On the Charts: Nothing Random About Daft Punk’s Big Debut
WINNER OF THE WEEK: Daft Punk. In addition to selling 339,000 copies in its debut week and hitting Number One on Billboard‘s Top 200, the French electronic-dance-music duo set a Spotify record for most streams in one day – the exact figures aren’t public, but they’re higher than Mumford & Sons’ previous record of eight million. (We also know that in the U.S., listeners heard every track on Random Access Memories at least 500,000 times during its first week.) Can we thus conclude that Spotify and other streaming services add to first-week album sales rather than taking them away? That’s a complicated question, one that record executives and artist managers are no doubt discussing at this very moment. See the next item for the “no” response.
Daft Punk: All Hail Our Robot Overlords
LOSER OF THE WEEK: Vampire Weekend. It pains me to include VW in this paragraph since Modern Vampires of the City is perhaps the year’s best album. But it dropped 64 percent in sales this week, logging only 48,000, and slipped from Number One to Number Seven. This was predictable, given the recent precipitous chart declines of rock albums by Fall Out Boy, Paramore and Bon Jovi. But I wonder what would have happened if the band had taken a more liberal, hype-building approach to Spotify, as Daft Punk did last week and Mumford & Sons did last fall. Instead, Modern Vampires of the City didn’t appear on Spotify until this week, although like Daft Punk’s Random Access Memories, it streamed on iTunes for more than a week until its release. As singer Ezra Koenig explained on Reddit the other week: “i’m down with spotify. i don’t know all the financial details but generally it’s a great resource. i should probably ‘do some research.’ our label decided to wait a couple weeks before putting MVOTC up there. struck as reasonable.” Anyway, who needs record sales? The band is headlining festivals!

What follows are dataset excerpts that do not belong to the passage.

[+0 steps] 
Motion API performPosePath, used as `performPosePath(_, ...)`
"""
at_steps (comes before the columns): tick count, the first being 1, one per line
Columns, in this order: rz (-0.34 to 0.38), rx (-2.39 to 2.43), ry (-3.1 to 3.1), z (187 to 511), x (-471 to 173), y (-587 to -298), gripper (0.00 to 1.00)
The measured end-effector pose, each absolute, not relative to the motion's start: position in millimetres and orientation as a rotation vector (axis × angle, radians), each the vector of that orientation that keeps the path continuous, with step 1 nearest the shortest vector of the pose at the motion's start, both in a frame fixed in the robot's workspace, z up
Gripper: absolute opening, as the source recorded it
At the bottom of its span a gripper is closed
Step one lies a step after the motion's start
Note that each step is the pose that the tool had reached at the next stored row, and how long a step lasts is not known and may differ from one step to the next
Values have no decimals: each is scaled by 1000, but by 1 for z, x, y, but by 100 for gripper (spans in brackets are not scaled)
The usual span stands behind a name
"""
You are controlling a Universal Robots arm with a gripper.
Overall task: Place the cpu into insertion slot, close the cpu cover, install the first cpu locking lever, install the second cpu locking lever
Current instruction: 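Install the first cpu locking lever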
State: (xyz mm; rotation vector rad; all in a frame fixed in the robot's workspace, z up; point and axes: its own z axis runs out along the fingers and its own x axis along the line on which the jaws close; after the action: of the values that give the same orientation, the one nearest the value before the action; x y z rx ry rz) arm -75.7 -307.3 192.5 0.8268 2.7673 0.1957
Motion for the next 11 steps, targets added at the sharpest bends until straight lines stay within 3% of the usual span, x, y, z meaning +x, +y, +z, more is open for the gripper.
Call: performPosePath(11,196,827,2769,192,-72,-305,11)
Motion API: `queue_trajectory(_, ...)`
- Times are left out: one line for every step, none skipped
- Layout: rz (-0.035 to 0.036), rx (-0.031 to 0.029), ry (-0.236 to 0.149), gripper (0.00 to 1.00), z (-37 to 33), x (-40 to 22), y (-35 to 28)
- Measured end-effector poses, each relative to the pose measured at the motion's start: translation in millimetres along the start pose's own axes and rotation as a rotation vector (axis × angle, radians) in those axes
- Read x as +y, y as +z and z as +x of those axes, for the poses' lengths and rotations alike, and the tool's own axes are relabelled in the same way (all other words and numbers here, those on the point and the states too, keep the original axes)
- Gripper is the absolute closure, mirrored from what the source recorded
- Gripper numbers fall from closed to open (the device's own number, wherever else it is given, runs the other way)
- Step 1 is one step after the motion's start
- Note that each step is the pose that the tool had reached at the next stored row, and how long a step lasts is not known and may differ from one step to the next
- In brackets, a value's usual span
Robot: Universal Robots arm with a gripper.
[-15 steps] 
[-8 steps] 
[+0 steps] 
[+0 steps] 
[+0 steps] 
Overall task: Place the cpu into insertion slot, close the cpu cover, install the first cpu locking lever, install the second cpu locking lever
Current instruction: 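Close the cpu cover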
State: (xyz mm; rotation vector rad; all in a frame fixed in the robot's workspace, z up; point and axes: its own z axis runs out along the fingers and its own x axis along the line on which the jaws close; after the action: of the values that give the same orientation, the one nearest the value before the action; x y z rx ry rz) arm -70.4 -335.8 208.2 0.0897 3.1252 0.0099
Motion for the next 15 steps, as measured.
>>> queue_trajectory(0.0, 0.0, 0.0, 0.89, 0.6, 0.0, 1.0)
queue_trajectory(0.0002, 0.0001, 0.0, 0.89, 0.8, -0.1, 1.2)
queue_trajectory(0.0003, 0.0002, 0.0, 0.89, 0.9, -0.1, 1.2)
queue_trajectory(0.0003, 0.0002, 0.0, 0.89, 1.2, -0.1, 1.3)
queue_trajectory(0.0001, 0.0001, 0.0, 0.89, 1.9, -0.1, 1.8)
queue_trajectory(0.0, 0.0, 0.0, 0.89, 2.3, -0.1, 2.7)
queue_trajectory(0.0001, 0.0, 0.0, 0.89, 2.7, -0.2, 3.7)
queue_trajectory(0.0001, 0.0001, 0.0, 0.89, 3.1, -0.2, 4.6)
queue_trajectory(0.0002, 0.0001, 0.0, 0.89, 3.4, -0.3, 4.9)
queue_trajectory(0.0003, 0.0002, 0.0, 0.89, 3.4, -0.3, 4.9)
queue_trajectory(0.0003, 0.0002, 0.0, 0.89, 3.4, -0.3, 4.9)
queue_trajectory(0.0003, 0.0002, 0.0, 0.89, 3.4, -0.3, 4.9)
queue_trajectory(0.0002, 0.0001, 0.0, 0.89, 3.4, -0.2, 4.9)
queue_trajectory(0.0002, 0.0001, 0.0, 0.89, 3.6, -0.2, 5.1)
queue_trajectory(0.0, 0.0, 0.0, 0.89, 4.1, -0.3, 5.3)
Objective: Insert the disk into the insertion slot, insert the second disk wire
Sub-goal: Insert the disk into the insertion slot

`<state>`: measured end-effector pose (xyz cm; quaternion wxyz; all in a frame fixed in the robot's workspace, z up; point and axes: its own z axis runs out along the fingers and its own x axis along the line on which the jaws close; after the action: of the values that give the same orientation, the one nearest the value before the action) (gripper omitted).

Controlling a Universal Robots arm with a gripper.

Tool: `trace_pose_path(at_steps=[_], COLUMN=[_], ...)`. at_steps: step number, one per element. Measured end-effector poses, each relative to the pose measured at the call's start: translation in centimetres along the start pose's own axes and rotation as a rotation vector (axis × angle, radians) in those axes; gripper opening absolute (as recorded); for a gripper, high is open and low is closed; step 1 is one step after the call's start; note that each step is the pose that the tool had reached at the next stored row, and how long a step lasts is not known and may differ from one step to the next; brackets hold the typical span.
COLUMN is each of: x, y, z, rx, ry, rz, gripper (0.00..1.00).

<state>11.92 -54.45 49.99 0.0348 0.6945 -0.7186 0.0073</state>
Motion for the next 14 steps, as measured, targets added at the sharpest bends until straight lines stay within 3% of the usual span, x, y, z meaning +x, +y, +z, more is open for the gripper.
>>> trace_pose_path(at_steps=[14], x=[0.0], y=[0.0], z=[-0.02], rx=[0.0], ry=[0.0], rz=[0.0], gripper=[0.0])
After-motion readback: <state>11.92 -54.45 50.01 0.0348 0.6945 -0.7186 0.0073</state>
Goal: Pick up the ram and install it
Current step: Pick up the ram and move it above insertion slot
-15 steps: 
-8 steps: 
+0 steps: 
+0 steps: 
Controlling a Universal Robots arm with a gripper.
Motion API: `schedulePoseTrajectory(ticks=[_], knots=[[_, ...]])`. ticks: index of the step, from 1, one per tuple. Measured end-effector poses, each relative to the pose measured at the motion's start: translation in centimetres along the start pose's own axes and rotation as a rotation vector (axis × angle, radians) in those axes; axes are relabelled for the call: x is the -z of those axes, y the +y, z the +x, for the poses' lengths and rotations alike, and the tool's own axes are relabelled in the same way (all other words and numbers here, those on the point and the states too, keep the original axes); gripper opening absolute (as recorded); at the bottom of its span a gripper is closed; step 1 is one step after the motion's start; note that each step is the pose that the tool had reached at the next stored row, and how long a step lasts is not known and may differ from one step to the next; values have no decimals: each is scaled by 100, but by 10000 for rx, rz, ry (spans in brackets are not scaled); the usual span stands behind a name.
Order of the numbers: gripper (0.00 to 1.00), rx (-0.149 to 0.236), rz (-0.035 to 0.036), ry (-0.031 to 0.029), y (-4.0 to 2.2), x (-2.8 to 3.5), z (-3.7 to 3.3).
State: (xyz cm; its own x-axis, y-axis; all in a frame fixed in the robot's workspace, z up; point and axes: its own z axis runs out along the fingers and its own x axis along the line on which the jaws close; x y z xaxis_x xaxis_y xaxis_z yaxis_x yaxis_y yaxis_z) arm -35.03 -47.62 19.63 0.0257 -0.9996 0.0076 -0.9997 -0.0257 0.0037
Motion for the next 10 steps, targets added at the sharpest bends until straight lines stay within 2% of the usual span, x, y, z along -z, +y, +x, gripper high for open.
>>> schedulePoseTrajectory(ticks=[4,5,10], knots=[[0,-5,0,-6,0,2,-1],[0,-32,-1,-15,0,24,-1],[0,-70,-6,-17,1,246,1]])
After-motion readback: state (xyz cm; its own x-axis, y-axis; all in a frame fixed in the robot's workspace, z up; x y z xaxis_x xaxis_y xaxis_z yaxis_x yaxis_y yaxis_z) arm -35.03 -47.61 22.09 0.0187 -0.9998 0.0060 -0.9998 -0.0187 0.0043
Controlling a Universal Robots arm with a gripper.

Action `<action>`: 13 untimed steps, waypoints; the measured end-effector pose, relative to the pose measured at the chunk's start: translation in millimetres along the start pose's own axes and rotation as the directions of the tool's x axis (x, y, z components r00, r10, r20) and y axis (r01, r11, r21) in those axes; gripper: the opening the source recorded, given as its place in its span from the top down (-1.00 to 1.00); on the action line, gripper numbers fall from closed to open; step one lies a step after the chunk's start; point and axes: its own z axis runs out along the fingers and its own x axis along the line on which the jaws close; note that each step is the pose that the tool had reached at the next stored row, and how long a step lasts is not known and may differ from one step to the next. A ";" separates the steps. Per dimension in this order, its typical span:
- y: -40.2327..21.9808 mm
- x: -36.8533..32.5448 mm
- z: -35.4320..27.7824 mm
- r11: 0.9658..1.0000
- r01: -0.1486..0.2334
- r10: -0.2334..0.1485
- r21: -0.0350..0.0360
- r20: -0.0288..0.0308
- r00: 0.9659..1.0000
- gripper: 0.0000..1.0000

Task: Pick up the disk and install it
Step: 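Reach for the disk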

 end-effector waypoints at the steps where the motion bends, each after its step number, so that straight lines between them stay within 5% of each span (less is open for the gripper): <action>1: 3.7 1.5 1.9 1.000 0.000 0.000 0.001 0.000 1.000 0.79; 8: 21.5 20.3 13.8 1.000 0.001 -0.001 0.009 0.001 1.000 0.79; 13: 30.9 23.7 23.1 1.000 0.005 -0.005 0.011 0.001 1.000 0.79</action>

THIS CHART WEEK SPONSORED BY PITCHFORK: As long as I’m on the subject of hipster bands and Spotify, the National‘s release strategy was strikingly similar to that of Vampire Weekend. The gloomy Brooklyn band’s new Trouble Will Find Me streamed for more than a week on iTunes, but didn’t appear on Spotify until this week. The sales result? Trouble Will Find Me notched 75,000 copies in its debut week, 24,000 more than the band’s previous high, for High Violet in 2010, and hit number three (behind Daft Punk and Darius Rucker’s True Believers, which sold 83,000).